▸ Exercise instructions:
Reproduce, exactly and in full, only the lines below from the one containing "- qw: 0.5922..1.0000" through the one containing "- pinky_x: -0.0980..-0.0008".

+===+

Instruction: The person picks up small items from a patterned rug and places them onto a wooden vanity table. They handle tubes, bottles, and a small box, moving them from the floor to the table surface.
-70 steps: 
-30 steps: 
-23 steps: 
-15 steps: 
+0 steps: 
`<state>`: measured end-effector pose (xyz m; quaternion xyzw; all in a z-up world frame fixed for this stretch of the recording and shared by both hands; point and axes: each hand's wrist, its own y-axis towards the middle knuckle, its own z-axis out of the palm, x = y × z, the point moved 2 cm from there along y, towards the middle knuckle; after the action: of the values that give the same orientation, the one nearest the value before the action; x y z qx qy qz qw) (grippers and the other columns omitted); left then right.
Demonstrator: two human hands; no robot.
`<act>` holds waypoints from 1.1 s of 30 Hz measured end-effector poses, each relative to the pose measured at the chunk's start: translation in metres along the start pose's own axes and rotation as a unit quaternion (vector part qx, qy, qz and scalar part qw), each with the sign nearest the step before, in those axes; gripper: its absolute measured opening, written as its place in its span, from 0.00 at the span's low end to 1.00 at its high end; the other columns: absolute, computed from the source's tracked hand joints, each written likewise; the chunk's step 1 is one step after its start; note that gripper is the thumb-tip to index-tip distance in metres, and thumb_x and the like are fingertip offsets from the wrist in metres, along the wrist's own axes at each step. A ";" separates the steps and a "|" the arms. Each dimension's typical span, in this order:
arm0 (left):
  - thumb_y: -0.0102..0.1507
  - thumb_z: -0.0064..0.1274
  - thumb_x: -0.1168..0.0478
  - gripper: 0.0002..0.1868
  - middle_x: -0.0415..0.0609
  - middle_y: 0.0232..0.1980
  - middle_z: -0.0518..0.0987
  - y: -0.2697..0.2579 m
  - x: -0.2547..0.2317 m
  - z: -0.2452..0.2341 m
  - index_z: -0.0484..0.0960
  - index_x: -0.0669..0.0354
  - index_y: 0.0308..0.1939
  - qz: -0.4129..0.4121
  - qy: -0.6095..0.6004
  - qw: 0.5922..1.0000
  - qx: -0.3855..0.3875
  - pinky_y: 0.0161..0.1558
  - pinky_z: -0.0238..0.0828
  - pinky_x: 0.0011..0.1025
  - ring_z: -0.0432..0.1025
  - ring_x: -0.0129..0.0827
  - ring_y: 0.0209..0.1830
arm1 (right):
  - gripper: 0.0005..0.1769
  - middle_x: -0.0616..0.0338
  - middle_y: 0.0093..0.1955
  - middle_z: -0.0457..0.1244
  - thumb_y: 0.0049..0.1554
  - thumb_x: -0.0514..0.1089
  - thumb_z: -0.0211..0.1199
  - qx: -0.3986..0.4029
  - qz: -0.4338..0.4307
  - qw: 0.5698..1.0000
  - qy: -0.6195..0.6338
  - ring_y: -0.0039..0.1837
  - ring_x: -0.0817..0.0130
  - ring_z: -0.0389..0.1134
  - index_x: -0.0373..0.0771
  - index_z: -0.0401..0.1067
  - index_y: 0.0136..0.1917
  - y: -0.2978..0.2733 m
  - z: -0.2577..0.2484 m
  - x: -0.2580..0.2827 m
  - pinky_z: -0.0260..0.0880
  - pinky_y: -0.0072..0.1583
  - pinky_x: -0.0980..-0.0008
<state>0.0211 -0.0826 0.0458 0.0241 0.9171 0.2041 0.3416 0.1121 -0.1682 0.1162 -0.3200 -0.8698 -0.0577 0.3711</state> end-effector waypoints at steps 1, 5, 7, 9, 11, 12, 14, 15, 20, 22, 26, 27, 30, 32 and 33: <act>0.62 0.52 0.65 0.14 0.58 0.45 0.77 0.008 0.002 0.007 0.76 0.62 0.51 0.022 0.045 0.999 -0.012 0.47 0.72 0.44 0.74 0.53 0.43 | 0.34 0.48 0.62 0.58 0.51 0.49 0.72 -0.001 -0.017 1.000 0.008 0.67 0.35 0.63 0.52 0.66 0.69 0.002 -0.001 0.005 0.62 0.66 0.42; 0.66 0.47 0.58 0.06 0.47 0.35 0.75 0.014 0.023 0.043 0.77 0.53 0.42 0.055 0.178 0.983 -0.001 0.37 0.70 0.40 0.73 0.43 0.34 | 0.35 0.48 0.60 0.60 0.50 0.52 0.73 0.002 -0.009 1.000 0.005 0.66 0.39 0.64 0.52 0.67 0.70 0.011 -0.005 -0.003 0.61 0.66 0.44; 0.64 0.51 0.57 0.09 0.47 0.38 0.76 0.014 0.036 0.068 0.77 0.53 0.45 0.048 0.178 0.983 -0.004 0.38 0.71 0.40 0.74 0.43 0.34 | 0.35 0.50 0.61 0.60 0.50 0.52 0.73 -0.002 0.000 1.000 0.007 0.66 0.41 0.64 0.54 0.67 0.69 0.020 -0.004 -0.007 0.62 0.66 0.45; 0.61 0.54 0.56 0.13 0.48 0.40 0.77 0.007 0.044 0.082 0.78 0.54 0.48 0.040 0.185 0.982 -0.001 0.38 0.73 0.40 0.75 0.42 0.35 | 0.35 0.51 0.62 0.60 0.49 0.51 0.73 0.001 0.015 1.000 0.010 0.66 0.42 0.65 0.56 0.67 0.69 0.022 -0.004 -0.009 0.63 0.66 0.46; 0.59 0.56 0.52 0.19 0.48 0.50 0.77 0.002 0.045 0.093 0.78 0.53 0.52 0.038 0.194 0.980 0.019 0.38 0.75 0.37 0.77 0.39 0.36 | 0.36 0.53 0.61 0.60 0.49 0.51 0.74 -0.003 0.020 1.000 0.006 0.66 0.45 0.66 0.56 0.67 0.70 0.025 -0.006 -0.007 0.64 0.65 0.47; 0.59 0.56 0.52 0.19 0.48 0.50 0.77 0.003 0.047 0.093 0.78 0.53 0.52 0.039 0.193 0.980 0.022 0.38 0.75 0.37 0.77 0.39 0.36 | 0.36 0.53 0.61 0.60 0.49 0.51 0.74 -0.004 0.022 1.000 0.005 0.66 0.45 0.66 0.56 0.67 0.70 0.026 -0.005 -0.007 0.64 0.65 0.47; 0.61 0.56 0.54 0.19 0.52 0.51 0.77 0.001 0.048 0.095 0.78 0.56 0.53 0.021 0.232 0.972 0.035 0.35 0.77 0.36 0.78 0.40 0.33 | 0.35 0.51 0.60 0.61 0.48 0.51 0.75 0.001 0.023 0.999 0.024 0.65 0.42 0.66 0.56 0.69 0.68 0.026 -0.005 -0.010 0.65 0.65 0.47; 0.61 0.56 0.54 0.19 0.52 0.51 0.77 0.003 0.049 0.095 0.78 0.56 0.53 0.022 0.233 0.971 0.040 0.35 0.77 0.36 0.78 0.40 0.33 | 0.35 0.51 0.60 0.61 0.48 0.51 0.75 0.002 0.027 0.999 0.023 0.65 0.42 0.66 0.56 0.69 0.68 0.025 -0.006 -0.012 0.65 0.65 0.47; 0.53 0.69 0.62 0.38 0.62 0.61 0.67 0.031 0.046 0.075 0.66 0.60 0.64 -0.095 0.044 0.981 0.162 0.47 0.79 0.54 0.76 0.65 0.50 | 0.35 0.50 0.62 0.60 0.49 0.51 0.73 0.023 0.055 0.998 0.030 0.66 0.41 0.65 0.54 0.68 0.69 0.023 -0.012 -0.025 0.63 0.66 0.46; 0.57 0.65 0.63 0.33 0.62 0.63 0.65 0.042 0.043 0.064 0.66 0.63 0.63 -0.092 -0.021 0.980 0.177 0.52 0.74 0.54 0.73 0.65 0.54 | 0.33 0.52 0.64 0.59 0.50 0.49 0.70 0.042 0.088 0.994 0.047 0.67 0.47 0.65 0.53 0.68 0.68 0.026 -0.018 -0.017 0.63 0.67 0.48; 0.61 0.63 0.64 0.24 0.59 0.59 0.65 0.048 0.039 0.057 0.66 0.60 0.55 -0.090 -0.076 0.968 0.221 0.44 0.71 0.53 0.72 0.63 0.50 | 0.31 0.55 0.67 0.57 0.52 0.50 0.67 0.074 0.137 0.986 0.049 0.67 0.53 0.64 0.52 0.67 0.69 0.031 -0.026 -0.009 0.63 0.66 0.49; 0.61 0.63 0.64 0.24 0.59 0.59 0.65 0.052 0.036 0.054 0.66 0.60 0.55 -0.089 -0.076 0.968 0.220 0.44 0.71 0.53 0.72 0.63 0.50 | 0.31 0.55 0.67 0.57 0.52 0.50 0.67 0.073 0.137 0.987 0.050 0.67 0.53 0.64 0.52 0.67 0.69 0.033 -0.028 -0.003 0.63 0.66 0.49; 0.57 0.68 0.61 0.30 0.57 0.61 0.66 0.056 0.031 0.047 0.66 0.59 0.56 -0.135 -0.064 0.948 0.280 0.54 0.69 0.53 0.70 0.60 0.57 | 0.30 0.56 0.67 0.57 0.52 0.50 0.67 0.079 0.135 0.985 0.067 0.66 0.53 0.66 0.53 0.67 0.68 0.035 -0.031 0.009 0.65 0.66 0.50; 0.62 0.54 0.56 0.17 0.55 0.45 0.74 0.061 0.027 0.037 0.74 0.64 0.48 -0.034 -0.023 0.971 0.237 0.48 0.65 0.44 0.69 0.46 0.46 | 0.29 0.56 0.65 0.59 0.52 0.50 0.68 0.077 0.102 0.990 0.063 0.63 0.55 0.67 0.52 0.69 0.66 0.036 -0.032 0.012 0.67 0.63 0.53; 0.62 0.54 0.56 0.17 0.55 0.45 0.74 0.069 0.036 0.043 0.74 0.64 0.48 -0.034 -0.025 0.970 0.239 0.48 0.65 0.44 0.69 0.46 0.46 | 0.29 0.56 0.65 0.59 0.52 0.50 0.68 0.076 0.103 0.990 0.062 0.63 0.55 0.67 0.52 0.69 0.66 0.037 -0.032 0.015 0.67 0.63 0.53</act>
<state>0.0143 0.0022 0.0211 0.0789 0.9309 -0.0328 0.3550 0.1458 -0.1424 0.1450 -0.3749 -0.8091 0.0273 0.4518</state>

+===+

▸ Written answer:
  - qw: 0.5922..1.0000
  - qx: -0.3855..0.3875
  - pinky_y: 0.0161..0.1558
  - pinky_z: -0.0238..0.0828
  - pinky_x: 0.0011..0.1025
  - ring_z: -0.0432..0.1025
  - ring_x: -0.0129..0.0827
  - ring_y: 0.0209..0.1830
arm1 (right):
  - gripper: 0.0005..0.1769
  - middle_x: -0.0616..0.0338
  - middle_y: 0.0093..0.1955
  - middle_z: -0.0457..0.1244
  - thumb_y: 0.0049..0.1554
  - thumb_x: -0.0514..0.1089
  - thumb_z: -0.0211..0.1199
  - qx: -0.3986..0.4029
  - qz: -0.4338..0.4307
  - qw: 0.5698..1.0000
  - qy: -0.6195..0.6338
  - ring_y: -0.0039..0.1837
  - ring_x: -0.0817..0.0130
  - ring_z: -0.0389..0.1134
  - index_x: -0.0373..0.0771
  - index_z: -0.0401..0.1067
  - index_y: 0.0136..0.1917
  - y: -0.2978..0.2733 m
  - z: -0.2577..0.2484 m
  - x: -0.2580..0.2827 m
  - pinky_z: -0.0260..0.0880
  - pinky_y: -0.0072..0.1583
  - pinky_x: -0.0980..-0.0008

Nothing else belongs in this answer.